### ASSIGNMENT
Repeat the entries exactly, and do not carry the pictures over.
---
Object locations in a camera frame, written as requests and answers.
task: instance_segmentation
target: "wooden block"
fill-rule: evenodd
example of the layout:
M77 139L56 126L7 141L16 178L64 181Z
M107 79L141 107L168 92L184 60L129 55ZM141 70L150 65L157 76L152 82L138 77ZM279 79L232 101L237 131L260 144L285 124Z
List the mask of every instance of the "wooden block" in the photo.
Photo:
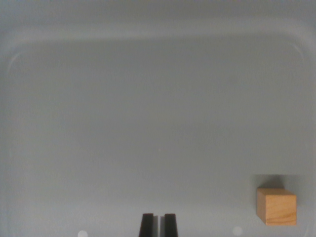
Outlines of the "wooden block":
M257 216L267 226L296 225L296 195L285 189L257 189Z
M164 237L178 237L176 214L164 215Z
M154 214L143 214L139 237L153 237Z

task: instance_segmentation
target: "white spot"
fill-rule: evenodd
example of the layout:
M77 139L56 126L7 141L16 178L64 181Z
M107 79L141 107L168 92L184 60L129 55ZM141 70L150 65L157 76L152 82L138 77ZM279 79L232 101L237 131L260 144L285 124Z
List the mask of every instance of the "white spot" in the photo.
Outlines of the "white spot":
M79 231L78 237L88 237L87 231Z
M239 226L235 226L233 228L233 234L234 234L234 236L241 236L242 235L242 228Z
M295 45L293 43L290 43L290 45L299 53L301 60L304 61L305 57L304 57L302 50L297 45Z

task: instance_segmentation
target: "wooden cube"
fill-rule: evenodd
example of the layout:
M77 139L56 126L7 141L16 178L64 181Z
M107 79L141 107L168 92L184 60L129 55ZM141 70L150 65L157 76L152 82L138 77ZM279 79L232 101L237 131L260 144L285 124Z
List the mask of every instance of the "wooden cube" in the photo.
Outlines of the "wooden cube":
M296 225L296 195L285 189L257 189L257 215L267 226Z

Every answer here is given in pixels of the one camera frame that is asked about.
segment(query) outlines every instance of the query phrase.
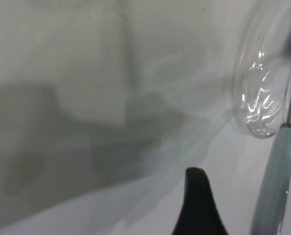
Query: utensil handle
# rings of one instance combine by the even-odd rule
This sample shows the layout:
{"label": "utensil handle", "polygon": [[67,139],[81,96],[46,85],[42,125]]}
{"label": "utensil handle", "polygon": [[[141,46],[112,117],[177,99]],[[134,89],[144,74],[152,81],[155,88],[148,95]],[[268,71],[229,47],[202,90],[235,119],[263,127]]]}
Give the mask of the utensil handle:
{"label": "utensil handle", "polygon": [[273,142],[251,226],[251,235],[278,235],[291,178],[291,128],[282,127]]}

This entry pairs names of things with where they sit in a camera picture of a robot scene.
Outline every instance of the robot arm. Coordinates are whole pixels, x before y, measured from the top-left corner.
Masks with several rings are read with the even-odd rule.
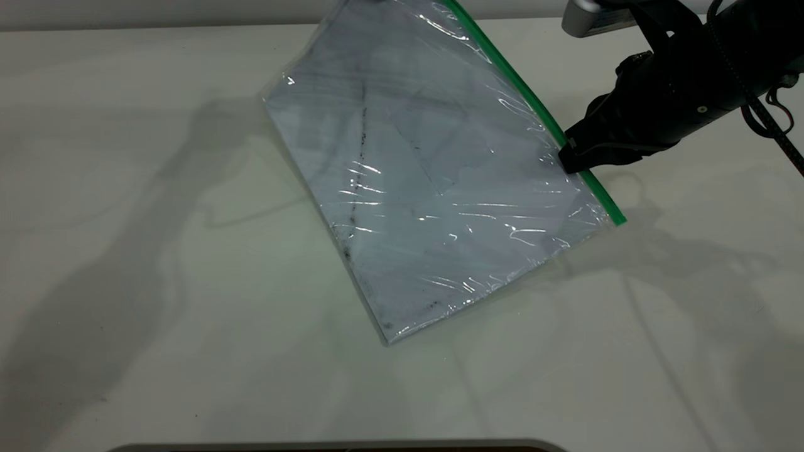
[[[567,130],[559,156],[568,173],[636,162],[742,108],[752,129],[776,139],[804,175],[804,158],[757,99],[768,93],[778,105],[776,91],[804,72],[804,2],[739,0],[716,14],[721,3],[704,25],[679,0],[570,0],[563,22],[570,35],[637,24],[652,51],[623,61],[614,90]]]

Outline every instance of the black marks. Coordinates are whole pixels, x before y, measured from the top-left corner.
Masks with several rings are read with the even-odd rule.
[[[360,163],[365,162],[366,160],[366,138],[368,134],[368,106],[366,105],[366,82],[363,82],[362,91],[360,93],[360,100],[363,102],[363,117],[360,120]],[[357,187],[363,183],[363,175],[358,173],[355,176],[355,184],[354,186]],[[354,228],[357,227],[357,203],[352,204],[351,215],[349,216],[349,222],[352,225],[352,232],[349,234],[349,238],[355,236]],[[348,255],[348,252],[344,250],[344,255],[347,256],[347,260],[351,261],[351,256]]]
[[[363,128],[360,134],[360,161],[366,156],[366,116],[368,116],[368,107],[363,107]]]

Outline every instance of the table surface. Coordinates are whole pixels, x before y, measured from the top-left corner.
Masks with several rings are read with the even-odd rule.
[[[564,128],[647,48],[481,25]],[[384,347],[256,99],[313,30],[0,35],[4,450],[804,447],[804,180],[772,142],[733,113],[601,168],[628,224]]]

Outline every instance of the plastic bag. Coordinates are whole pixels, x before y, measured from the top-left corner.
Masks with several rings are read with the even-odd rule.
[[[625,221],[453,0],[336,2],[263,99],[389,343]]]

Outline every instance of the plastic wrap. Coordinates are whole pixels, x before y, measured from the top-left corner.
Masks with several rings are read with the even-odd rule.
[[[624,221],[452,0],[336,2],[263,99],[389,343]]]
---
### EXERCISE ANSWER
Object locations in a camera frame, written as requests and answers.
task: instance_segmentation
target: "wooden block"
fill-rule: evenodd
example of the layout:
M77 139L56 126L7 141L16 178L64 181Z
M107 79L141 107L168 92L184 60L129 55ZM141 70L150 65L157 76L152 82L138 77ZM279 79L232 101L237 131L260 144L285 124Z
List the mask of every instance of the "wooden block" in the photo.
Photo:
Outlines of the "wooden block":
M257 216L267 226L296 225L296 195L285 189L257 189Z
M164 237L178 237L176 214L164 215Z
M154 214L143 214L139 237L153 237Z

task: instance_segmentation
target: "white spot"
fill-rule: evenodd
example of the layout:
M77 139L56 126L7 141L16 178L64 181Z
M107 79L141 107L168 92L184 60L129 55ZM141 70L150 65L157 76L152 82L138 77ZM279 79L232 101L237 131L260 144L285 124Z
List the mask of every instance of the "white spot" in the photo.
Outlines of the "white spot":
M79 231L78 237L88 237L87 231Z
M239 226L235 226L233 228L233 234L234 234L234 236L241 236L242 235L242 228Z
M295 45L293 43L290 43L290 45L299 53L301 60L304 61L305 57L304 57L302 50L297 45Z

task: instance_segmentation
target: "wooden cube"
fill-rule: evenodd
example of the layout:
M77 139L56 126L7 141L16 178L64 181Z
M107 79L141 107L168 92L184 60L129 55ZM141 70L150 65L157 76L152 82L138 77ZM279 79L232 101L237 131L260 144L285 124Z
List the mask of every instance of the "wooden cube" in the photo.
Outlines of the "wooden cube":
M296 225L296 195L285 189L257 189L257 215L267 226Z

Every answer here is given in pixels of the one camera frame that is asked about.
segment(query) outlines every instance of the query phrase.
Query: utensil handle
# rings of one instance combine by the even-odd rule
This sample shows the layout:
{"label": "utensil handle", "polygon": [[67,139],[81,96],[46,85],[42,125]]}
{"label": "utensil handle", "polygon": [[[141,46],[112,117],[177,99]],[[134,89],[144,74],[152,81],[155,88],[148,95]],[[268,71],[229,47],[202,90],[235,119],[263,127]]]}
Give the mask of the utensil handle:
{"label": "utensil handle", "polygon": [[273,142],[251,226],[251,235],[278,235],[291,178],[291,128],[282,127]]}

This entry pairs names of things with where they sit in a camera picture of a robot scene.
Outline every instance of the robot arm. Coordinates are whole pixels, x before y, measured from the top-left corner.
Masks with several rings are read with the even-odd rule.
[[[567,130],[559,156],[568,173],[636,162],[742,108],[752,129],[776,139],[804,175],[804,158],[757,99],[768,93],[778,105],[776,91],[804,72],[804,2],[739,0],[716,14],[721,3],[704,25],[679,0],[570,0],[563,22],[570,35],[637,24],[652,51],[623,61],[614,90]]]

Outline every instance of the black marks. Coordinates are whole pixels, x before y, measured from the top-left corner.
Masks with several rings are read with the even-odd rule.
[[[360,163],[365,162],[366,160],[366,138],[368,134],[368,106],[366,105],[366,82],[363,82],[362,91],[360,93],[360,100],[363,102],[363,117],[360,120]],[[357,187],[363,183],[363,175],[358,173],[355,176],[355,184],[354,186]],[[354,228],[357,227],[357,203],[352,204],[351,215],[349,216],[349,222],[352,225],[352,232],[349,234],[349,238],[355,236]],[[348,255],[348,252],[344,250],[344,255],[347,256],[347,260],[351,261],[351,256]]]
[[[363,128],[360,134],[360,161],[366,156],[366,116],[368,116],[368,107],[363,107]]]

Outline every instance of the table surface. Coordinates are whole pixels, x before y, measured from the top-left corner.
Masks with several rings are read with the even-odd rule.
[[[564,128],[647,48],[481,25]],[[384,347],[256,99],[313,30],[0,35],[4,450],[804,447],[804,180],[772,142],[733,113],[601,168],[628,224]]]

Outline every instance of the plastic bag. Coordinates are whole pixels, x before y, measured from the top-left corner.
Masks with several rings are read with the even-odd rule.
[[[625,221],[453,0],[336,2],[263,99],[389,343]]]

Outline every instance of the plastic wrap. Coordinates are whole pixels, x before y, measured from the top-left corner.
Masks with several rings are read with the even-odd rule.
[[[624,221],[452,0],[336,2],[263,99],[389,343]]]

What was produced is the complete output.